● Problem description: Using the listing below, report all lines holding the word "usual".

● Given data:
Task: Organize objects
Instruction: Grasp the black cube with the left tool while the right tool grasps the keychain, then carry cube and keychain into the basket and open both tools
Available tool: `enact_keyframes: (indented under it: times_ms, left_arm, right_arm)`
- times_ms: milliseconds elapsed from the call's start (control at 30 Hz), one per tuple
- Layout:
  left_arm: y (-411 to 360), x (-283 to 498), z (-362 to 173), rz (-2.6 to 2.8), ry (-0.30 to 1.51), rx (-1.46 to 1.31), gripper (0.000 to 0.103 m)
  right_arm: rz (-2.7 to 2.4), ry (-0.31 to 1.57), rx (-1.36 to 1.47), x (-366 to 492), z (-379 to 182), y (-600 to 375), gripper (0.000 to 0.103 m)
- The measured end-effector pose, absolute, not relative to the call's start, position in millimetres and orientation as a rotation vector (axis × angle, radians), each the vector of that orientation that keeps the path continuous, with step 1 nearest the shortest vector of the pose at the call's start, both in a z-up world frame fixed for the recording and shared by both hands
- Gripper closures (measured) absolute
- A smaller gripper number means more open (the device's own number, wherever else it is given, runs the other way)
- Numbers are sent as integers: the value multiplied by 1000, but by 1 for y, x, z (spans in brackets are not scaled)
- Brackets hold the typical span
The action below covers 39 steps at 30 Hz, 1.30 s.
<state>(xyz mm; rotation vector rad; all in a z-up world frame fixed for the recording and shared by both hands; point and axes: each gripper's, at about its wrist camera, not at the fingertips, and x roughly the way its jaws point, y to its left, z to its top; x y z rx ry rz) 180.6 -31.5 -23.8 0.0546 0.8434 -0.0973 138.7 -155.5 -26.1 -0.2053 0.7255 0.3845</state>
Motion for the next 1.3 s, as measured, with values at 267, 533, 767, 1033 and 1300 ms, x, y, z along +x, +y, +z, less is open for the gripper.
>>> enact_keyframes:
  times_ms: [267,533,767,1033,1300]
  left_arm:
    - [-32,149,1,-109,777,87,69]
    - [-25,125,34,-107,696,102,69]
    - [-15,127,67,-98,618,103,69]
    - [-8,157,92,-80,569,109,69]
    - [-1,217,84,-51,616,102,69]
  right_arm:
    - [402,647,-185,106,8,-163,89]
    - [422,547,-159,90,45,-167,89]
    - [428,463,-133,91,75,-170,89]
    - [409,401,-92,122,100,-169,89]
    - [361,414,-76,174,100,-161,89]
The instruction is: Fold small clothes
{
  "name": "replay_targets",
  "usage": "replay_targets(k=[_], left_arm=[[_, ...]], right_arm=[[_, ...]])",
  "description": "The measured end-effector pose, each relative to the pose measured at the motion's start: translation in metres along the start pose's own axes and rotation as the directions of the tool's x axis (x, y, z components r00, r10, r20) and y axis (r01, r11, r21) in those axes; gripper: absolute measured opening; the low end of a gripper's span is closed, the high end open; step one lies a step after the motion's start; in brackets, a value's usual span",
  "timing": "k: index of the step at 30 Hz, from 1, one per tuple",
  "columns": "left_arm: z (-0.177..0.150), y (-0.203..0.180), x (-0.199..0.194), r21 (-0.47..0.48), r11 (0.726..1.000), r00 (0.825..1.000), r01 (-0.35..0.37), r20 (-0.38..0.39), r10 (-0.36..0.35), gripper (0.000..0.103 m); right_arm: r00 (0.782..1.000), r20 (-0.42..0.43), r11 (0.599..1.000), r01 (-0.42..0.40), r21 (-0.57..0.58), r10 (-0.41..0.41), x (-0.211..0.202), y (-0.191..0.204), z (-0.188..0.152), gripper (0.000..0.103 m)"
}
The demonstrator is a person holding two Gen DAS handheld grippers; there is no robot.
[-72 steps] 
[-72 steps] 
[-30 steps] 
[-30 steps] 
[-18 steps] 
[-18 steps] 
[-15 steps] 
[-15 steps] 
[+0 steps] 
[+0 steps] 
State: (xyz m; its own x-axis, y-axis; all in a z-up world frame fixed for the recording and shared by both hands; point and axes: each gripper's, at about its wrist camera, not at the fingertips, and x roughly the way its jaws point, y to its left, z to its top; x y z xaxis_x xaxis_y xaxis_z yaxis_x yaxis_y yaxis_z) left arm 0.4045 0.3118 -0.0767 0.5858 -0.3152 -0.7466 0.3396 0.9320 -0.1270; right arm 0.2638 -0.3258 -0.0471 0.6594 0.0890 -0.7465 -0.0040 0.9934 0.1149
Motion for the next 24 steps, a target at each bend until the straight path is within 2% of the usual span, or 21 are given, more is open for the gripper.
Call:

● Expected answer:
  "description": "The measured end-effector pose, each relative to the pose measured at the motion's start: translation in metres along the start pose's own axes and rotation as the directions of the tool's x axis (x, y, z components r00, r10, r20) and y axis (r01, r11, r21) in those axes; gripper: absolute measured opening; the low end of a gripper's span is closed, the high end open; step one lies a step after the motion's start; in brackets, a value's usual span",
Motion for the next 24 steps, a target at each bend until the straight path is within 2% of the usual span, or 21 are given, more is open for the gripper.

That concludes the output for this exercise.